:: PROBLEM STATEMENT ::
Search the listing for the string "write". Copy every line that has it.

━━━

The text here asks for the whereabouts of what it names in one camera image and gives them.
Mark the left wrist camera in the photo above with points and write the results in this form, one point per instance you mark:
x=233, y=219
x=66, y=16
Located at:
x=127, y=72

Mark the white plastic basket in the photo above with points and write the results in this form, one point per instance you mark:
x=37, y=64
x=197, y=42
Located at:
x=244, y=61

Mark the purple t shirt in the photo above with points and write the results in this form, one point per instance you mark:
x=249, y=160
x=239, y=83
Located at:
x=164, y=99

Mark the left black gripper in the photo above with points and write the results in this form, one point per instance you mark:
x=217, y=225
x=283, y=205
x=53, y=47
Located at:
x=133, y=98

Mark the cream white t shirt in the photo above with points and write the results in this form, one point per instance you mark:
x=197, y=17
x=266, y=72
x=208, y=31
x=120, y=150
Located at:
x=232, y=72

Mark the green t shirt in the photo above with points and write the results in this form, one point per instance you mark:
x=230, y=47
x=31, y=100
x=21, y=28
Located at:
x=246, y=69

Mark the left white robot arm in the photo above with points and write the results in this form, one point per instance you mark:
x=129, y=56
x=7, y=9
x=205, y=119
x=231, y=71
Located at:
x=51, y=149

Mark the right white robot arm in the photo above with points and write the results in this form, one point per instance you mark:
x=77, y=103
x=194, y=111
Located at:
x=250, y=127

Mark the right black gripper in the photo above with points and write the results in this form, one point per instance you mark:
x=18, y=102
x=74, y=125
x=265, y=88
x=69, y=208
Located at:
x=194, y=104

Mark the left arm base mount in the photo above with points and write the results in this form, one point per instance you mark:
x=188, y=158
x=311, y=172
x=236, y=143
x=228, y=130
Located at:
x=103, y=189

━━━

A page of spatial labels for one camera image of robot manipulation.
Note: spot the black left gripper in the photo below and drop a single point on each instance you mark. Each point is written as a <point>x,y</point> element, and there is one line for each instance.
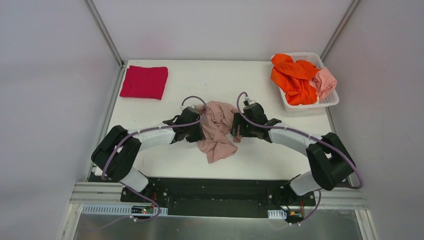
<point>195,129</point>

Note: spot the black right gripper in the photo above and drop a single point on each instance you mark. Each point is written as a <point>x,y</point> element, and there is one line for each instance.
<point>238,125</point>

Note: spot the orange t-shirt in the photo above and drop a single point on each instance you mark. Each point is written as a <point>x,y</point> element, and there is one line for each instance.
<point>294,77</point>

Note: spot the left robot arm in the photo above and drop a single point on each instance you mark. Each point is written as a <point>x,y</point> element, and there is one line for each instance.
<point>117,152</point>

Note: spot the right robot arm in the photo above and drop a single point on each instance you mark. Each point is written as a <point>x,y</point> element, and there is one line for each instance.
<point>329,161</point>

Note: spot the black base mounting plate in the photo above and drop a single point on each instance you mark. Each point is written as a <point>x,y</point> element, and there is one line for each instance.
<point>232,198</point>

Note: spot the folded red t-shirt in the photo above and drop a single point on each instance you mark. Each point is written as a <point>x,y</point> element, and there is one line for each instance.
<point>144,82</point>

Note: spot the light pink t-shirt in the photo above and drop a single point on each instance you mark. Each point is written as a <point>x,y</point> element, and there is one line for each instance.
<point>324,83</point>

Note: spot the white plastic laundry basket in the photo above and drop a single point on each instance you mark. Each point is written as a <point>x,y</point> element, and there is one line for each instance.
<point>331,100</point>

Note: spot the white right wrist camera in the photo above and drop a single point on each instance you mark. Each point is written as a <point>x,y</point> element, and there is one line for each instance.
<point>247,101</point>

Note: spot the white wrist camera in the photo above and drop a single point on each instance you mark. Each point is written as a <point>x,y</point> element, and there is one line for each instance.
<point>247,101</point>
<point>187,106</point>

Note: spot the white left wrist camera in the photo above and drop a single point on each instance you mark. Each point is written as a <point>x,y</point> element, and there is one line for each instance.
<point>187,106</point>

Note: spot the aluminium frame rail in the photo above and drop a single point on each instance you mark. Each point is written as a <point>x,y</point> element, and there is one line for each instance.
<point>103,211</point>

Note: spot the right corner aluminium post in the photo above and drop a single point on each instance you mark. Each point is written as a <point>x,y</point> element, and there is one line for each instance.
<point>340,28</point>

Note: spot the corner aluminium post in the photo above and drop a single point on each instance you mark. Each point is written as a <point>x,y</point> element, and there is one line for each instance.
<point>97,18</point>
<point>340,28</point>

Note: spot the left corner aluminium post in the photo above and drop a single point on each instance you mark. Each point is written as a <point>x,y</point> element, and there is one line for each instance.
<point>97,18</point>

━━━

:: RESPONSE AREA ::
Mark the left wrist camera in the photo above with points and write the results in this form, one point per instance you mark:
Mark the white plastic basket in the photo above with points and write the results in this form, one point per instance you mark:
Mark the purple t shirt in the photo above with points and write the results in this form, one point per instance you mark:
Mark the left black gripper in the photo above with points and write the results in this form, one point per instance you mark:
Mark the cream white t shirt in the photo above with points and write the results in this form, one point per instance you mark:
Mark the green t shirt in the photo above with points and write the results in this form, one point per instance you mark:
Mark the left white robot arm in the photo above with points and write the results in this form, one point per instance you mark:
Mark the right white robot arm in the photo above with points and write the results in this form, one point per instance you mark:
Mark the right black gripper in the photo above with points and write the results in this form, one point per instance you mark:
Mark the left arm base mount in the photo above with points and write the results in this form, one point per instance you mark:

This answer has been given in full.